Gli armeni amano da sempre più gli scacchi del calcio. Per questo hanno manifestato da subito forte perplessità e contrarietà all’adesione alla UEE. Nell’anno in corso, però, la contrarietà dei cittadini si è scontrata con la volontà della classe dirigente del paese che ha ritenuto non sussistano dubbi e timori relativi ad eventuali conseguenze negative sull’economia che deriverebbero dall’adesione alla UEE. Ha mandato inoltre messaggi rassicuranti sul progresso economico e sui numerosi vantaggi che l’ingresso nel mercato comune euroasiatico produrrebbe all’Amenia. I russi però manifestano già segnali di nervosismo in relazione anche alla lingua parlata dalla popolazione armena che renderebbe difficoltosa, a loro dire, la comunicazione economica.

Non appare certo un vantaggio la ripresa del conflitto militare con l’Azerbaijan a seguito della dichiarazione dell’Armenia che rivendica la prtesenza del Nagorno Karabakh nella UEE accanto alla Repubblica d’Armenia, come un mercato unico. L’ Azerbaijan ha reagito con la violazione degli accordi sul cessate-il-fuoco e ha ripreso a bombardare. Non solo i confini del Karabakh, ma spingendo l’azione militare fino ai confini armeni. Sono interventi avviati fra il giugno e l’agosto 2014, immediatamente dopo la vendita di armi, comprese quelle di distruzione di massa, da parte della Russia all’Azerbaijan.
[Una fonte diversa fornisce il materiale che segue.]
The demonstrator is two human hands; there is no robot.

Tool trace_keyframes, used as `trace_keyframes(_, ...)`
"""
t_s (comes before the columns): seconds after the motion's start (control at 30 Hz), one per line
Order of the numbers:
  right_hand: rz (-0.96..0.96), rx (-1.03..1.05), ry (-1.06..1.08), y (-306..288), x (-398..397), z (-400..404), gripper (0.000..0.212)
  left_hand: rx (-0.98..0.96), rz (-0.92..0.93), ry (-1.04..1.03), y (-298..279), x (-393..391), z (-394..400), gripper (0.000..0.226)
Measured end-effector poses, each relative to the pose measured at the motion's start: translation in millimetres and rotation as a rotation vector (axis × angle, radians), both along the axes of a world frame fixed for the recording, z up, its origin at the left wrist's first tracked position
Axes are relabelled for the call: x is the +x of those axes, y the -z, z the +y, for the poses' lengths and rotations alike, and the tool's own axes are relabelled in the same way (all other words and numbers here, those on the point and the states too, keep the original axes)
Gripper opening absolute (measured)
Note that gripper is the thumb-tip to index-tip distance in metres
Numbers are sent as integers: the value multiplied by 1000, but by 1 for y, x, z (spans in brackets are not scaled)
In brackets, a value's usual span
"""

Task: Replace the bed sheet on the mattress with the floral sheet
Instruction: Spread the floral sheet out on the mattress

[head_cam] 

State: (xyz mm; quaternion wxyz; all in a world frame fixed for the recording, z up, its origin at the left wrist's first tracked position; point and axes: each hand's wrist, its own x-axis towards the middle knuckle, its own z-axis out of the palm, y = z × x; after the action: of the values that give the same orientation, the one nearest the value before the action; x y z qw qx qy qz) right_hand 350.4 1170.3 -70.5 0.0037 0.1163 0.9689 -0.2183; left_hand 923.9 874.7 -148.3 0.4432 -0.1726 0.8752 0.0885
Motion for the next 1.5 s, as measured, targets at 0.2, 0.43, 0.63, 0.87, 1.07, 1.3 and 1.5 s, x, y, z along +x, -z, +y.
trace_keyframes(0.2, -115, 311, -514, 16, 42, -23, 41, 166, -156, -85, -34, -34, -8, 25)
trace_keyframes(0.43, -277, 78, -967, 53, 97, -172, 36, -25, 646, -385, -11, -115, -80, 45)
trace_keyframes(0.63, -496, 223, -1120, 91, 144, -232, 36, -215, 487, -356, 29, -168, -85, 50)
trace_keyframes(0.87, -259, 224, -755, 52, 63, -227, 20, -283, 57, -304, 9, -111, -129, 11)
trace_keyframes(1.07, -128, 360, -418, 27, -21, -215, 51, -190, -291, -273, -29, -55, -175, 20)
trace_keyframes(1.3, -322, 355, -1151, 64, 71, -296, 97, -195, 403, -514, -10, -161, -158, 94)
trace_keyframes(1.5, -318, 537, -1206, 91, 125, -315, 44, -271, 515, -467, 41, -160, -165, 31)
In pieno conflitto Vladimir Putin aveva invitato il presidente azero Aliyev e quello armeno Sargsyan al dialogo finalizzato a ristabilire la pace, nell’ambito di un incontro tenutosi a Sochi. In realtà l’incontro è soprattutto servito a Putin per far calare su Sargsyan il messaggio che il destino dell’Armenia dipende solo dalla Russia. Messaggio reso ancora più chiaro dall’assenza all’incontro, voluta da Putin, di un soggetto molto importante: Il Gruppo di Minsk, creato nel 1992 dall’Organizzazione per la Sicurezza e la Cooperazione in Europa con lo scopo di dare una soluzione pacifica al conflitto del Nagorno Karabakh e mediare fra Armenia e Azerbaijan. Putin ha inteso così rimarcare la sua supremazia sia in campo economico che in quello della sicurezza territoriale.

In relazione all’economia, l’Armenia comincia a risentire di una nuova, grave crisi. L’inflazione del rublo sta mettendo in serie difficoltà migliaia di armeni che lavorano in Russia. La maggior parte di questi hanno lasciato la famiglia in Armenia e l’economia nazionale armena è solidamente alimentata dalle rimesse provenienti dalla Russia. Non appaiono rassicuranti i messaggi del governo che continua a ribadire come la situazione sia sotto controllo, mentre i politologi e gli econonomisti indipendenti affermano che per l’Armenia nella UEE il peggio deve ancora arrivare. E’ questo il modello di Unione Eurasiatica che si ispira al principio di unione e pari dignità insito nella Unione Europea?

Gli armeni stanno ormai dentro questo gioco, in una piattaforma comune con un paese colpito da severe sanzioni internazionali e interessato da una seria crisi economica. Purtroppo non si tratta del gioco degli scacchi.